- **What the task requires**
A faithful copy of the whole listing is required.

- **Given material**
----

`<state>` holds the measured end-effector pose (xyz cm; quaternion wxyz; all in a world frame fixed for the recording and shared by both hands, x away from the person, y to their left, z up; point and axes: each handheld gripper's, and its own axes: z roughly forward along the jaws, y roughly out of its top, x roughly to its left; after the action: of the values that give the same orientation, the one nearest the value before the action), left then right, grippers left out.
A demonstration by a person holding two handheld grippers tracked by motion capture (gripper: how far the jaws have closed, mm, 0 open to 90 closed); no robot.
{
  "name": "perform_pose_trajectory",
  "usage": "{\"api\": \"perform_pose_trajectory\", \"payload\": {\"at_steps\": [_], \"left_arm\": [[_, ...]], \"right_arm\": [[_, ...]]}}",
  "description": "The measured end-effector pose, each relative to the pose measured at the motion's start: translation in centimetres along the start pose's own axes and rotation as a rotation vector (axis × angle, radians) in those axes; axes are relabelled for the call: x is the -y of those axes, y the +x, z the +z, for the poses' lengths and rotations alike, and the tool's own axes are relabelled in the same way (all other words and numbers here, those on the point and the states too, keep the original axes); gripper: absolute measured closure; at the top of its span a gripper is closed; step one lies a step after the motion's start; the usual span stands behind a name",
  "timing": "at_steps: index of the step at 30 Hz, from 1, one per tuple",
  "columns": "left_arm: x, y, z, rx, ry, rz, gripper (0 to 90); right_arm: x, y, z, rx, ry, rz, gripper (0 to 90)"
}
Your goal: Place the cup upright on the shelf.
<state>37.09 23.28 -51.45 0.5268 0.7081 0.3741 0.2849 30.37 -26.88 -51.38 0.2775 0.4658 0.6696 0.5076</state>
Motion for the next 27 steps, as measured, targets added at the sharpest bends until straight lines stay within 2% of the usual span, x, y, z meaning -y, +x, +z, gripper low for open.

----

- **Your response**
`<state>` holds the measured end-effector pose (xyz cm; quaternion wxyz; all in a world frame fixed for the recording and shared by both hands, x away from the person, y to their left, z up; point and axes: each handheld gripper's, and its own axes: z roughly forward along the jaws, y roughly out of its top, x roughly to its left; after the action: of the values that give the same orientation, the one nearest the value before the action), left then right, grippers left out.
A demonstration by a person holding two handheld grippers tracked by motion capture (gripper: how far the jaws have closed, mm, 0 open to 90 closed); no robot.
{
  "name": "perform_pose_trajectory",
  "usage": "{\"api\": \"perform_pose_trajectory\", \"payload\": {\"at_steps\": [_], \"left_arm\": [[_, ...]], \"right_arm\": [[_, ...]]}}",
  "description": "The measured end-effector pose, each relative to the pose measured at the motion's start: translation in centimetres along the start pose's own axes and rotation as a rotation vector (axis × angle, radians) in those axes; axes are relabelled for the call: x is the -y of those axes, y the +x, z the +z, for the poses' lengths and rotations alike, and the tool's own axes are relabelled in the same way (all other words and numbers here, those on the point and the states too, keep the original axes); gripper: absolute measured closure; at the top of its span a gripper is closed; step one lies a step after the motion's start; the usual span stands behind a name",
  "timing": "at_steps: index of the step at 30 Hz, from 1, one per tuple",
  "columns": "left_arm: x, y, z, rx, ry, rz, gripper (0 to 90); right_arm: x, y, z, rx, ry, rz, gripper (0 to 90)"
}
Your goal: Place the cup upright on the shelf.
<state>37.09 23.28 -51.45 0.5268 0.7081 0.3741 0.2849 30.37 -26.88 -51.38 0.2775 0.4658 0.6696 0.5076</state>
Motion for the next 27 steps, as measured, targets added at the sharpest bends until straight lines stay within 2% of the usual span, x, y, z meaning -y, +x, +z, gripper low for open.

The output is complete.